#### Your objective
Exactly the lines from the one containing "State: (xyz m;" through the final line of the listing are to be retyped, and nothing more.

───── Recorded data ─────

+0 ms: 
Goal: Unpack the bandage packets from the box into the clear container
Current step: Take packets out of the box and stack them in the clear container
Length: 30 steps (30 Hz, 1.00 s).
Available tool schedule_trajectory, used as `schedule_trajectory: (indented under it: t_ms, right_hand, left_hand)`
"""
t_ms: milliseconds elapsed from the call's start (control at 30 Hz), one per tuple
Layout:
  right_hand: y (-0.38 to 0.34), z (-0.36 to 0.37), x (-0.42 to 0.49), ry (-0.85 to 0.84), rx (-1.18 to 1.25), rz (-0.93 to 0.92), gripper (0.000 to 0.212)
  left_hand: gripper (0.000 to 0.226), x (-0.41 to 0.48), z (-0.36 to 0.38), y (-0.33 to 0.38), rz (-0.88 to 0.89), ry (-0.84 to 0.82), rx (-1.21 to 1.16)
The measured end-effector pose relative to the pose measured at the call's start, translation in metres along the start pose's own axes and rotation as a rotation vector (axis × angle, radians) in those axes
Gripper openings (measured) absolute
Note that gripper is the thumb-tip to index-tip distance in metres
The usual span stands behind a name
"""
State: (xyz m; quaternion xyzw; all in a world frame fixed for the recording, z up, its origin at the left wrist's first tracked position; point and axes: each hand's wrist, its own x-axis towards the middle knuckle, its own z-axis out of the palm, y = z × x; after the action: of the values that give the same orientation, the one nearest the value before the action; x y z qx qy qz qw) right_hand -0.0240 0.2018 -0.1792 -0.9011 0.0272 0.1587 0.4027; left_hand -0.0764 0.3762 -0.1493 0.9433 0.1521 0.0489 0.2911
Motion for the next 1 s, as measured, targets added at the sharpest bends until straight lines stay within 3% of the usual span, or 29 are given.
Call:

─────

#### Answer
State: (xyz m; quaternion xyzw; all in a world frame fixed for the recording, z up, its origin at the left wrist's first tracked position; point and axes: each hand's wrist, its own x-axis towards the middle knuckle, its own z-axis out of the palm, y = z × x; after the action: of the values that give the same orientation, the one nearest the value before the action; x y z qx qy qz qw) right_hand -0.0240 0.2018 -0.1792 -0.9011 0.0272 0.1587 0.4027; left_hand -0.0764 0.3762 -0.1493 0.9433 0.1521 0.0489 0.2911
Motion for the next 1 s, as measured, targets added at the sharpest bends until straight lines stay within 3% of the usual span, or 29 are given.
Call:

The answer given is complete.